EXERCISE AIM: Starting at the first line of the data below, retype every line up to and including the one containing "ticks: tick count".

GIVEN DATA:

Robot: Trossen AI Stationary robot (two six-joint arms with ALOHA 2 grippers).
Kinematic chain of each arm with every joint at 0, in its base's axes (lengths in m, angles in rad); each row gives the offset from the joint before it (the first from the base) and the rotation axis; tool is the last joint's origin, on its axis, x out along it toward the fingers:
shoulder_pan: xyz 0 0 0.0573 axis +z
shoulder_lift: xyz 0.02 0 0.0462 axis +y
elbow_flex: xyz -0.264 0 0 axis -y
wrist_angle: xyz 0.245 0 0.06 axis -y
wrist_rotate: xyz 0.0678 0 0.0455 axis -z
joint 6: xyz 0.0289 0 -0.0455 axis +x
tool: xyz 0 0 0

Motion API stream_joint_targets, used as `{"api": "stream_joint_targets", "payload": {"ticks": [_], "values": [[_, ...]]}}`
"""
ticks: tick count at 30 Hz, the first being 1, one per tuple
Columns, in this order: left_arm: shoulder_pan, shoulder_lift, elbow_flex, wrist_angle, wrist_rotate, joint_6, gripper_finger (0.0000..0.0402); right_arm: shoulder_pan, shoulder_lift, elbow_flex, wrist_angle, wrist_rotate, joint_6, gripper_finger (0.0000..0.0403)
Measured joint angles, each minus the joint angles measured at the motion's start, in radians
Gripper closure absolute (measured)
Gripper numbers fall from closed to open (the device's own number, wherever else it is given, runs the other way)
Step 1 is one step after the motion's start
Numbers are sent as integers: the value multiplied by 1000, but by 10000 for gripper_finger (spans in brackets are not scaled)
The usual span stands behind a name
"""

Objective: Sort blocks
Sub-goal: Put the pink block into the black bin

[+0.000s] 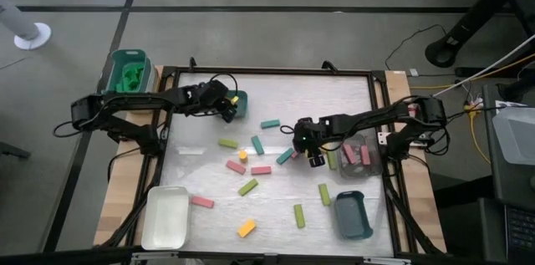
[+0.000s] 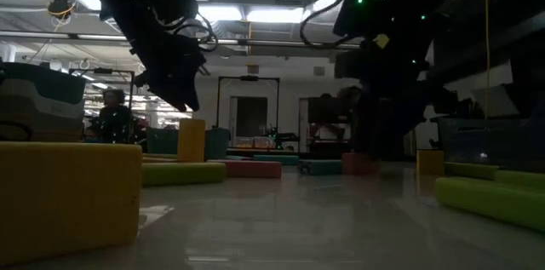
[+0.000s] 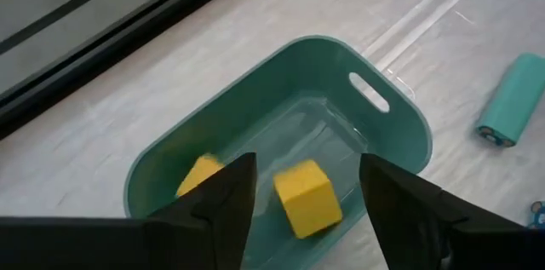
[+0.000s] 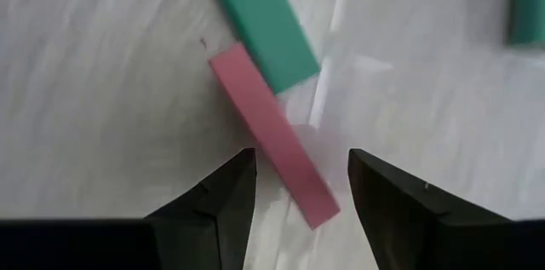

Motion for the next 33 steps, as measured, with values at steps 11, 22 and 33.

ANSWER AREA:
Robot: Trossen AI Stationary robot (two six-joint arms with ALOHA 2 grippers).
Kinematic chain of each arm with every joint at 0, in its base's axes (lengths in m, angles in rad); each row gives the offset from the joint before it (the first from the base) and the rotation axis; tool is the last joint's origin, on its axis, x out along it toward the fingers:
shoulder_pan: xyz 0 0 0.0573 axis +z
shoulder_lift: xyz 0.02 0 0.0462 axis +y
elbow_flex: xyz -0.264 0 0 axis -y
wrist_angle: xyz 0.245 0 0.06 axis -y
wrist_rotate: xyz 0.0678 0 0.0455 axis -z
joint 6: xyz 0.0289 0 -0.0455 axis +x
tool: xyz 0 0 0

Motion API stream_joint_targets, used as `{"api": "stream_joint_targets", "payload": {"ticks": [_], "values": [[_, ...]]}}`
"""
ticks: tick count at 30 Hz, the first being 1, one per tuple

There's no more to the output.